■ ACTIVITY ■
From the data that follows, report the number of lines including "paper", and only that number.

■ DATA PROVIDED ■
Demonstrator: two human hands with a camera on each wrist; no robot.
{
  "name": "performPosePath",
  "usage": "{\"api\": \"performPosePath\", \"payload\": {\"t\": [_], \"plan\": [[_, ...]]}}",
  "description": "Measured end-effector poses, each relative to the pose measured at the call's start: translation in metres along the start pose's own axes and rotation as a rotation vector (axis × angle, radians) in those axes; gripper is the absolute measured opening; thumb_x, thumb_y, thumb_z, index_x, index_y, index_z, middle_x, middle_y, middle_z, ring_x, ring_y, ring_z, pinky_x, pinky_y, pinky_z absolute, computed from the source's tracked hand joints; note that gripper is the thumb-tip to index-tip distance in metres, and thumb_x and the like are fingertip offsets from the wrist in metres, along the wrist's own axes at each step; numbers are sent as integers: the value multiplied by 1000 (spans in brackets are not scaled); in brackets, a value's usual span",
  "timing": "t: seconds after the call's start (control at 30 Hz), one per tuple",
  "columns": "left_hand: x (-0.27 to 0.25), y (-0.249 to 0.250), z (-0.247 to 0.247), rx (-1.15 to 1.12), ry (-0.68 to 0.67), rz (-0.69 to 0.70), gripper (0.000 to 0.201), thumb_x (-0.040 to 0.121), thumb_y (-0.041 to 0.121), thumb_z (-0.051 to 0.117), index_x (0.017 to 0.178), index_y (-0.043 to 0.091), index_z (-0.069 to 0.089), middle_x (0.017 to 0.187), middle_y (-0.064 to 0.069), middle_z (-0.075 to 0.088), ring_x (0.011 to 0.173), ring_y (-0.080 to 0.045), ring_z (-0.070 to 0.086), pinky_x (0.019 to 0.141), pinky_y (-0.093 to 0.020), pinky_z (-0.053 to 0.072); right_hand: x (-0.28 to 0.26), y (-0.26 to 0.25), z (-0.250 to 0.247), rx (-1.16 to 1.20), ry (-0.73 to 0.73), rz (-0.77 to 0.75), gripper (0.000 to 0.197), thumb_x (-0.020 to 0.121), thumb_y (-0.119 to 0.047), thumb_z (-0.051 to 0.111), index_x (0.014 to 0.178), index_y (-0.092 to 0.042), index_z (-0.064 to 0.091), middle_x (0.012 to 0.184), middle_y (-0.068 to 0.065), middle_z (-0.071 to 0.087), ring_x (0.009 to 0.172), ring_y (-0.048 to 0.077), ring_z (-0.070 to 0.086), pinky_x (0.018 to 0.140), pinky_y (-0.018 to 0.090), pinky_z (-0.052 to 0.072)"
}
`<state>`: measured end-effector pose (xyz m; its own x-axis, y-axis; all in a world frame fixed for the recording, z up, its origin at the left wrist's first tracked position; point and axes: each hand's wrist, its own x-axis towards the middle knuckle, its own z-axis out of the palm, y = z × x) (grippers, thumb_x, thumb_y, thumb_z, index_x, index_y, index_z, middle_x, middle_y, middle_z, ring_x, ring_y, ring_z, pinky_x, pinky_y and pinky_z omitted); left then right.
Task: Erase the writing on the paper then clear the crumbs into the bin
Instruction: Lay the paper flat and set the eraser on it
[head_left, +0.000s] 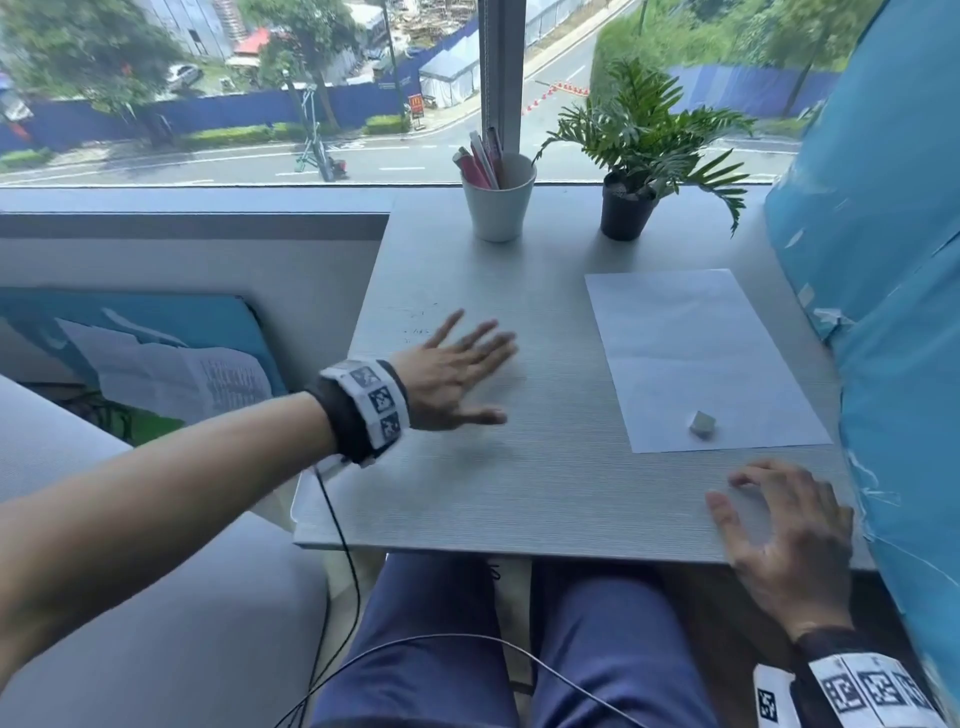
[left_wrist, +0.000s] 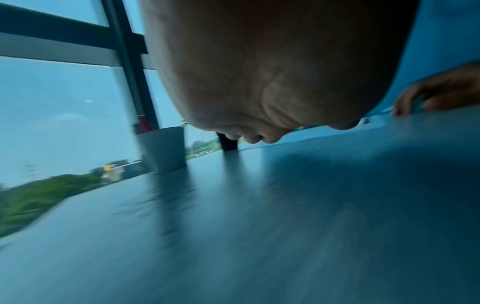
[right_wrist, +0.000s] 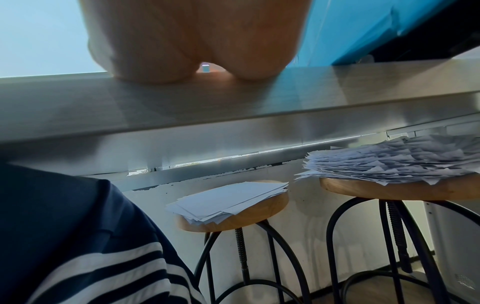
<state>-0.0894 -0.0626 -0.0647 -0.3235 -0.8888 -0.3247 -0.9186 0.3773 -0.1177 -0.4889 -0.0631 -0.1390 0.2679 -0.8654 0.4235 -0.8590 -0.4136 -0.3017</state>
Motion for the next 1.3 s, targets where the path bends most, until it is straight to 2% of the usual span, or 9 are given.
{"api": "performPosePath", "payload": {"t": [0.1,0.2,0.47,0.6,0.67,0.83,1.1,1.2,1.3], "plan": [[22,68,-4,-26,-1,253,89,87,77,3,157,23,-10,164,4,-14,149,-18,-23,116,-51,-23,-1,0,0,-3,5,0,40,82,-50,52,92,-14,67,107,5,63,97,31,56,81,41,38],[39,89,3,-124,-67,281,80,93,73,11,157,29,-8,164,10,-12,149,-17,-23,112,-52,-27,0,1,-1,5,-1,-1,41,82,-51,52,92,-15,67,107,5,63,97,31,56,81,41,38],[22,-23,15,-155,-129,-254,88,89,78,6,157,26,-12,164,6,-16,150,-18,-19,114,-56,-22,-1,1,-3,1,-14,-1,40,81,-51,50,92,-16,67,107,3,63,97,29,55,80,40,37],[12,-20,10,-103,-92,-448,103,85,83,6,158,12,-4,166,-4,-8,151,-21,-18,114,-55,-23,0,-3,-3,-11,6,15,40,80,-50,50,91,-16,67,106,4,63,95,31,55,79,41,38],[16,0,6,-128,-36,-358,103,84,84,7,158,14,-7,165,-3,-13,150,-21,-21,114,-56,-23,1,-4,-3,-18,8,10,40,80,-50,50,91,-16,67,106,5,64,94,31,56,78,41,38],[26,33,18,-50,7,146,88,86,79,1,156,28,-14,163,7,-16,148,-19,-23,113,-53,-26,0,-5,-5,-11,8,1,40,80,-50,49,91,-15,67,107,6,64,94,33,56,79,41,38],[20,-42,25,-167,-87,-251,89,87,80,6,157,28,-12,164,9,-14,151,-18,-17,113,-57,-23,1,-7,-6,-13,11,26,44,79,-50,50,91,-12,69,108,10,65,96,35,55,80,42,37],[-4,-52,23,-244,-52,-248,89,87,79,7,157,27,-13,164,6,-16,150,-16,-20,115,-54,-22,1,-7,-5,-12,21,36,46,79,-51,50,91,-11,70,109,11,64,96,35,55,79,42,37],[-40,-53,22,-199,101,-8,84,92,74,12,157,26,-12,164,6,-17,149,-15,-22,117,-52,-21,3,-12,-6,-18,30,35,45,81,-49,52,90,-9,71,109,12,65,94,37,56,78,44,39]]}}
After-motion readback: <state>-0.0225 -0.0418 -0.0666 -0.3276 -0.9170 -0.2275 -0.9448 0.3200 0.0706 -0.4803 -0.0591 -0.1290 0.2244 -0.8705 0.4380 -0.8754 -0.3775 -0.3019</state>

■ EXPECTED ANSWER ■
2